Over time, the Pasteur Institute of Iran's research departments have been added to suit the needs of the community, and today the institute continues to operate with six research groups and 20 research departments.

==Karaj Production Complex==
Pasteur Institute of Iran, alongside the Razi Institute, is one of the pillars of human vaccine production in the country. Due to the growing need for vaccines, recombinant products, and injectable solutions, Karaj Production Complex started its activities in 1988. Since the past 100 years, Pasteur Institute of Iran has been able to control various infectious diseases, including smallpox, cholera, rabies, hepatitis B and tuberculosis by producing numerous vaccines and effective health interventions, and has produced other vaccines such as typhoid, anthrax, gonorrhea, and typhus, and has planned to produce pneumococcal and rotavirus vaccines.

==The Pasteur Institute Amol==
The North Research Center (NRC) of Pasteur is one of the institutions of the Pasteur Institute of Iran, which was established with the efforts of a group of sponsors in the city of Amol in an area of 23,000 square meters in Amol city in 1994 and now includes about 5000 square meters of physical space containing specialized diagnostic and research laboratories.

== Other branches of the institute ==
In 1952, during a plague epidemic in western area of Iran, Pasteur Institute of Iran founded a health research center in Akanlu , a village located between Zanjan, Kurdistan and Hamadan. As a result of the foundation of this center, the various teams of Pasteur Institute of Iran were able to deal with the control of the plague endemic in there via taken effective strategies. This research center is now called the Research Center for Emerging and Re emerging Infection Diseases.

== Educational programs ==
Pasteur Institute of Iran is currently offering a Ph.D. in four disciplines.

==Publications==

The Journal of Medical Microbiology and Infectious Diseases (or JoMMID) is an official scientific quarterly publication of the institute. It is an open access peer reviewed academic journal published in English since November 2013 and approved by the Ministerial Commission for Accreditation of Iranian Medical Journals on October 19, 2014.

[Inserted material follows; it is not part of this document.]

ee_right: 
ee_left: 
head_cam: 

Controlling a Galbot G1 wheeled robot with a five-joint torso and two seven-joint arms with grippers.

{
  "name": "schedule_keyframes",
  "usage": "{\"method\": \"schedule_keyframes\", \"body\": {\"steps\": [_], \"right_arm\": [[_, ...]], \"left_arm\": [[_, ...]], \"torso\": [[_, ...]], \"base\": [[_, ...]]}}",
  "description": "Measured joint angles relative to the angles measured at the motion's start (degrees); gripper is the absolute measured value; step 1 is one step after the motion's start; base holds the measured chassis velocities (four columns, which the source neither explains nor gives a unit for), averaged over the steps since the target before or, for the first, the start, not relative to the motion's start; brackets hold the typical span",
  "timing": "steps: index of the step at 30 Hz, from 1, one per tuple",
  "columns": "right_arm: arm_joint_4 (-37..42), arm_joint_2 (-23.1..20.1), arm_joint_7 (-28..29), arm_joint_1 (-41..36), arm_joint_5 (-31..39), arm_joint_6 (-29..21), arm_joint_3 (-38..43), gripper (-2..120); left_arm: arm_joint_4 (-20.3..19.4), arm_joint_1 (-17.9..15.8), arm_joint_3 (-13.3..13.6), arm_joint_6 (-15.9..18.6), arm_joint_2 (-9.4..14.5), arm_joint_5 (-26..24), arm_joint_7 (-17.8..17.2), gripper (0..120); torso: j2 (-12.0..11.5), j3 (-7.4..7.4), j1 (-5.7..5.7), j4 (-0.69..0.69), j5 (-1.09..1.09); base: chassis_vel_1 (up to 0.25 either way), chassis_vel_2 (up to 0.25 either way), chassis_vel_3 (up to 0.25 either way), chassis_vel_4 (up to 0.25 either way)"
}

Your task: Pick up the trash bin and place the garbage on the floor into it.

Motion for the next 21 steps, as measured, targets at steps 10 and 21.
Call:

Vaccine Research is an international open access peer reviewed academic journal open-access peer-reviewed journal in English that publishes original research papers, review papers, and clinical studies related to all aspects of vaccinology. This interdisciplinary journal publishes the original high-quality research papers that contribute to the field of vaccinology - all original paper submissions across basic and clinical medical research, vaccine manufacturing, history, public policy, behavioral science and ethics, social sciences, safety, and other related areas are welcomed.

== Damage during 2026 Iran war ==

Multiple US-Israeli bombs struck the centre in March 2026 during the 2026 Iran war. These attacks destroyed several buildings and damaged equipment and laboratories, disrupting operations.

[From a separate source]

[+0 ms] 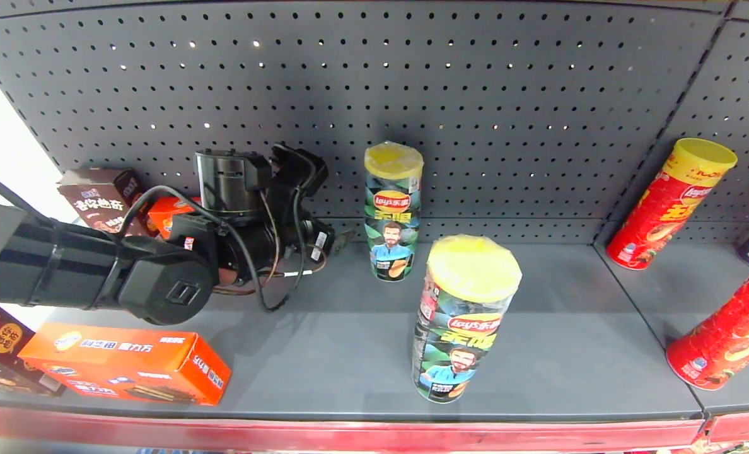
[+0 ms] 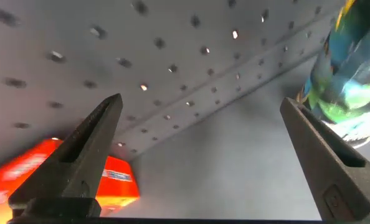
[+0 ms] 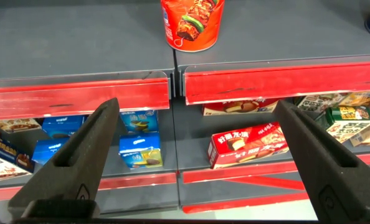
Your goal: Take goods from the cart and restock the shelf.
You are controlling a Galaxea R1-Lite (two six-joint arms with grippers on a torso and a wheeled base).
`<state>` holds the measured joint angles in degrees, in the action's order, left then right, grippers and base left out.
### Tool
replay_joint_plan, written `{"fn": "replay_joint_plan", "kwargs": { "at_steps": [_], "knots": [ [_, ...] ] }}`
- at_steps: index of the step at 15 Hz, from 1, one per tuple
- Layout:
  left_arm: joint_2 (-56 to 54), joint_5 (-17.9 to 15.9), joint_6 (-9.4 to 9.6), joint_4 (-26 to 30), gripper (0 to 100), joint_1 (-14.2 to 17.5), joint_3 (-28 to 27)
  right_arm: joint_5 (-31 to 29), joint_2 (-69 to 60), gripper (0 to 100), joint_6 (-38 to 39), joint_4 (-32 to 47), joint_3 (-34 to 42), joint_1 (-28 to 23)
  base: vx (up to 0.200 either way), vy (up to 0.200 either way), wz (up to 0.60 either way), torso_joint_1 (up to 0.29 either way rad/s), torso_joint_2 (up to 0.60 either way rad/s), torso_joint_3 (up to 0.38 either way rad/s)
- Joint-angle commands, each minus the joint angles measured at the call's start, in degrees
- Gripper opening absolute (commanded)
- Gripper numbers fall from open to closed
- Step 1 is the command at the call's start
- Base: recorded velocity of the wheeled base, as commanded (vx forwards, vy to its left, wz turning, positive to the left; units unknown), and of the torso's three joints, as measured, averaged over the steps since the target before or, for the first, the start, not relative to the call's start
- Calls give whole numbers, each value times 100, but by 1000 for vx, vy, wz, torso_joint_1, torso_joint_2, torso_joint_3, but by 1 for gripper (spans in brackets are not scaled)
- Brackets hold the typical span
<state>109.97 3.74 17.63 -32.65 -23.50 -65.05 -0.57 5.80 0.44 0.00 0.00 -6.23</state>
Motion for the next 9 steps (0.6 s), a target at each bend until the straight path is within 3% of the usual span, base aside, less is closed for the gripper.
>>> {"fn": "replay_joint_plan", "kwargs": {
  "at_steps": [1, 9],
  "knots": [
    [183, 4, -5, -5, 100, -31, -8, -4, 9, 100, 0, 0, 0, -1, 0, 0, 0, 0, 0, 0],
    [420, 100, -58, -5, 100, -269, -96, -4, 9, 100, 0, 0, -9, -1, 0, 0, 0, 0, 0, 0]
  ]
}}
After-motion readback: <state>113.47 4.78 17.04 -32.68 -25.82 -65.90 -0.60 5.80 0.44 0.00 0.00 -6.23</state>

The institute was reported by Iranian authorities to have been heavily damaged on 2 April 2026 by Israeli/American attacks during the 2026 Iran war.

International health organizations, including the World Health Organization, expressed concern over reported damage to healthcare and biomedical infrastructure in Iran during the same period. Media reports indicated that the institute was among several scientific and medical facilities impacted.

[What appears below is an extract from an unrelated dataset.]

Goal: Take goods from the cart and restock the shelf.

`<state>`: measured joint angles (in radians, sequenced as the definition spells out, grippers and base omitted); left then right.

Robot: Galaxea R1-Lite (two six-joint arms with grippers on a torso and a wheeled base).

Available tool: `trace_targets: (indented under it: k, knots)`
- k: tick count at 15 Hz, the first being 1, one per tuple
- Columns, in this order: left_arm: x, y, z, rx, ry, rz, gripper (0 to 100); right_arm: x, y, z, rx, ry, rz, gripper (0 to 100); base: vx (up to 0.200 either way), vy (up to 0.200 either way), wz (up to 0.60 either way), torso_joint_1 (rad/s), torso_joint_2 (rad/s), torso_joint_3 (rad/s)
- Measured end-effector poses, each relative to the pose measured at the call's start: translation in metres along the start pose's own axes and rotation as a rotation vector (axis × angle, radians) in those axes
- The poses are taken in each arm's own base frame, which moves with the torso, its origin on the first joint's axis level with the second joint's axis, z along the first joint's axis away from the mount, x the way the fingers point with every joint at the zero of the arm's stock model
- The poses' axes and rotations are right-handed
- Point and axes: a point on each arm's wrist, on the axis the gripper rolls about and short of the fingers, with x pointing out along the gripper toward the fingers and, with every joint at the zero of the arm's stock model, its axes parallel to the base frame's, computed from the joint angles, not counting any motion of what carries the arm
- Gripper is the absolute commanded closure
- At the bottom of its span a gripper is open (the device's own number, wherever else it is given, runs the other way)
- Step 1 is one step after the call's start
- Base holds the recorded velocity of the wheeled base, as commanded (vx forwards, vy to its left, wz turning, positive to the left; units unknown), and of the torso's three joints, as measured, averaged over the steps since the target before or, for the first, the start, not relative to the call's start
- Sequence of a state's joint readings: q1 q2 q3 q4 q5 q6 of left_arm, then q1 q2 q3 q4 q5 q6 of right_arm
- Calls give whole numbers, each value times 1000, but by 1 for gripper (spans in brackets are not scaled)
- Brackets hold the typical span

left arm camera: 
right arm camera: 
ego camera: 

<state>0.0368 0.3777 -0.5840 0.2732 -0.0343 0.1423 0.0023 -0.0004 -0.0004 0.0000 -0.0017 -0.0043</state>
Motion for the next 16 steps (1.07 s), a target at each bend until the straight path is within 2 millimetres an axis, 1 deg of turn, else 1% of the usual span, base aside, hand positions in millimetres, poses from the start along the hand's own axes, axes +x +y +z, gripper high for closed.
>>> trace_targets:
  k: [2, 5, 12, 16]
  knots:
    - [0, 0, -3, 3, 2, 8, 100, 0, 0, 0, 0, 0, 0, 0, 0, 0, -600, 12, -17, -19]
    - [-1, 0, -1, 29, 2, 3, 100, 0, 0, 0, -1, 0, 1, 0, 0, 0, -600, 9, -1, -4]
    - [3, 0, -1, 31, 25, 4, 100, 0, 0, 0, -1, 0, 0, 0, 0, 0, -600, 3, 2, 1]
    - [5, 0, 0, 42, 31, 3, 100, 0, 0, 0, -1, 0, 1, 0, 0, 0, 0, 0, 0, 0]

On May 8, 2026, the international medical journal The Lancet published an article titled "Damage to Iran's Pasteur Institute Threatens Regional Health Security." In it, the journal warned that the weakening of the institute poses a serious threat to the health security of the entire region. The article warns that the loss of some infrastructure has impaired the ability to respond to seasonal and regional disease outbreaks. It calls on the global health community to take all possible measures to protect and fully restore the Pasteur Institute of Iran. The authors emphasize that restoring the institute's diagnostic, surveillance, and vaccine production capabilities is urgently needed to maintain public health security across the region.